How to complete this task — Below this line is the material. Write out only its lines from the one containing "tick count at" through the one containing "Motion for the", both kept, exactly.

....

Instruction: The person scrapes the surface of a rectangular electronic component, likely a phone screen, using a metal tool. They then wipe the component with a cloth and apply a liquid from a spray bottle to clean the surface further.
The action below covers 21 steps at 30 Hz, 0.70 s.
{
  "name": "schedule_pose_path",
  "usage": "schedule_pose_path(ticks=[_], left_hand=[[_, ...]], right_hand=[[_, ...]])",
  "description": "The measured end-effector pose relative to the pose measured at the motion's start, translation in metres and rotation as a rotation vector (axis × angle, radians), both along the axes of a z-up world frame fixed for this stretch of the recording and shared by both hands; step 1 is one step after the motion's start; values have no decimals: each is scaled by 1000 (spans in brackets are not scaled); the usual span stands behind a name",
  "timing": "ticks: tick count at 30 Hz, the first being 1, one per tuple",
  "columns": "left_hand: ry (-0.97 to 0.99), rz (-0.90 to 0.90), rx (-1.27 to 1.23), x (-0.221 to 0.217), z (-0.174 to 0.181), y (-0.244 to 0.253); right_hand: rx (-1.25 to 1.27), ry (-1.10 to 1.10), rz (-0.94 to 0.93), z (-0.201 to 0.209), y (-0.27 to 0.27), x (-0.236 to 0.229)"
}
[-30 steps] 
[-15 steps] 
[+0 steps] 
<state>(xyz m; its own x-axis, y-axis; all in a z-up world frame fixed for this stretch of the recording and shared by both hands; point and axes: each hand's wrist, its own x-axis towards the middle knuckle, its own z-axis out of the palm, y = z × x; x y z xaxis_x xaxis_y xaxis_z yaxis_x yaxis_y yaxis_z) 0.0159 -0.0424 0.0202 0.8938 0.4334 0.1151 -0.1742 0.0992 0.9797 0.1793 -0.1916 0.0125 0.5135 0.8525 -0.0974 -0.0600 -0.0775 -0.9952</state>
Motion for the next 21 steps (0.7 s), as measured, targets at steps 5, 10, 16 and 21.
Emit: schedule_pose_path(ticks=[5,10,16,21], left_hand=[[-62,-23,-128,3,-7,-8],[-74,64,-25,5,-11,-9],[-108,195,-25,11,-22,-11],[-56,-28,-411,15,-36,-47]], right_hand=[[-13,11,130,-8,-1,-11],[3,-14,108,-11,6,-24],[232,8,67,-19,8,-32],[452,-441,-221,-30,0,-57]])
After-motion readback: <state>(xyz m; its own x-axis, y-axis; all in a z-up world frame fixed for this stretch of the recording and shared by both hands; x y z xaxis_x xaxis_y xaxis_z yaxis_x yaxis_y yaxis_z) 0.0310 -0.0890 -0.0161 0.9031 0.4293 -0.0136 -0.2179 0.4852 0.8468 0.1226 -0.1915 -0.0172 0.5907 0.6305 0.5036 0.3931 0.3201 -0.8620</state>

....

Output for this exercise —
  "timing": "ticks: tick count at 30 Hz, the first being 1, one per tuple",
  "columns": "left_hand: ry (-0.97 to 0.99), rz (-0.90 to 0.90), rx (-1.27 to 1.23), x (-0.221 to 0.217), z (-0.174 to 0.181), y (-0.244 to 0.253); right_hand: rx (-1.25 to 1.27), ry (-1.10 to 1.10), rz (-0.94 to 0.93), z (-0.201 to 0.209), y (-0.27 to 0.27), x (-0.236 to 0.229)"
}
[-30 steps] 
[-15 steps] 
[+0 steps] 
<state>(xyz m; its own x-axis, y-axis; all in a z-up world frame fixed for this stretch of the recording and shared by both hands; point and axes: each hand's wrist, its own x-axis towards the middle knuckle, its own z-axis out of the palm, y = z × x; x y z xaxis_x xaxis_y xaxis_z yaxis_x yaxis_y yaxis_z) 0.0159 -0.0424 0.0202 0.8938 0.4334 0.1151 -0.1742 0.0992 0.9797 0.1793 -0.1916 0.0125 0.5135 0.8525 -0.0974 -0.0600 -0.0775 -0.9952</state>
Motion for the next 21 steps (0.7 s), as measured, targets at steps 5, 10, 16 and 21.

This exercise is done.